Hakeem Araba

Personal information
- Full name: Hakeem Ayodeji Ayodele Craig Araba
- Date of birth: 12 February 1991 (age 34)
- Place of birth: Waltham Forest, England
- Position: Striker

Team information
- Current team: IFK Göteborg (fitness coach)

Youth career
- Peterborough United

Senior career*
- Years: Team / Apps / (Gls)
- 2007–2008: Peterborough United / 0 / (0)
- 2007–2008: → Boston United (loan) / 1 / (0)
- 2008–2011: Dagenham & Redbridge / 0 / (0)
- 2008: → Thurrock (loan) / 7 / (0)
- 2008–2009: → Redbridge (loan) / 23 / (17)
- 2010: Bishop's Stortford / 7 / (0)
- 2010: → Billericay Town (dual registration) / 4 / (1)
- 2011–2012: Bromley / 46 / (15)
- 2012: East Thurrock United / 16 / (8)
- 2012–2013: Whitehawk / 16 / (3)
- 2013–2014: AEK Kouklia / 26 / (10)
- 2014: Ermis Aradippou / 1 / (0)
- 2014–2015: Panthrakikos / 7 / (0)
- 2015–2017: Falkenberg / 51 / (9)
- 2017: Næstved / 12 / (1)
- 2017: Örgryte IS / 14 / (1)
- 2018: PS Kemi / 9 / (1)
- 2019: Koblenz / 15 / (1)
- 2019–2020: Akritas Chlorakas / 19 / (3)
- 2020–2021: Qviding / 32 / (7)
- Total:  / 297 / (78)

= Hakeem Araba =

English footballer

Hakeem Ayodeji Ayodele Craig Araba (born 12 February 1991) is an English former professional footballer who played as a striker. He is fitness coach at IFK Göteborg.

==Career==

Hakeem Araba (2018)

Araba started his youth career at the age of 17 with Peterborough United. He then signed his first professional contract at the age of 18 at Dagenham & Redbridge. While playing at Dagenham, he went on loan to Thurrock and Redbridge. After leaving Dagenham he played 7 games with Bishop's Stortford, before moving to Billericay Town.

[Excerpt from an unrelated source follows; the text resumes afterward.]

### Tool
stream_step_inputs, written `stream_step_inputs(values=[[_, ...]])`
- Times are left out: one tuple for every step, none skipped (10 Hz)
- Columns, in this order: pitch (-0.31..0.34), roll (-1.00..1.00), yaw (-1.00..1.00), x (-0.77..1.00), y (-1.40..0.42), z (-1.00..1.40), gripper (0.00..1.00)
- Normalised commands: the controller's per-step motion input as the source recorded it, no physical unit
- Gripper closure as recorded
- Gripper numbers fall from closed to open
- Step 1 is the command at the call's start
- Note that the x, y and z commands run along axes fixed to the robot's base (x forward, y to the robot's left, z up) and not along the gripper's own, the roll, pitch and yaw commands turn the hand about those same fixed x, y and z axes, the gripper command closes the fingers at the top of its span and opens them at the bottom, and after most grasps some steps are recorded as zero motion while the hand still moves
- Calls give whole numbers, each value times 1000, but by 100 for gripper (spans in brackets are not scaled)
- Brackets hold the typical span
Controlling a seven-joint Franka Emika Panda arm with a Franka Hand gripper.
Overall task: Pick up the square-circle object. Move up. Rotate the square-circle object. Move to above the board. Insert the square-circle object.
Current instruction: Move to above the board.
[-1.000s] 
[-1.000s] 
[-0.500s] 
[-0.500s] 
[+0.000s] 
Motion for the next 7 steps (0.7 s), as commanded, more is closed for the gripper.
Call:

In 2013, Araba then headed southwards to Cyprus and AEK Kouklia before a short stint with Ermis Aradippou in July 2014, appearing in a UEFA Europa League qualifier against Young Boys. he moved to Greek Panthrakikos.
From Greece Araba moved to Sweden, he signed a contract with Falkenbergs FF where he was known as "Superman" by the fans.
Araba finished the season of 2015 as the top goal scorer for his club.

In February 2017 Araba signed for Danish team, Næstved. Six months later, he moved to Örgryte in Sweden.

In January 2019, Araba joined Oberliga side Koblenz.

On 23 August 2019, Araba returned to Cyprus to join Cypriot Second Division side Akritas Chlorakas.

On 11 September 2020, Araba headed back to Sweden after more than two years to join Division 1 Södra side Qviding.

==Coaching career==
In January 2025, Araba was named as the fitness coach of IFK Göteborg.

==Personal life==
Araba was born in England and is of Nigerian descent.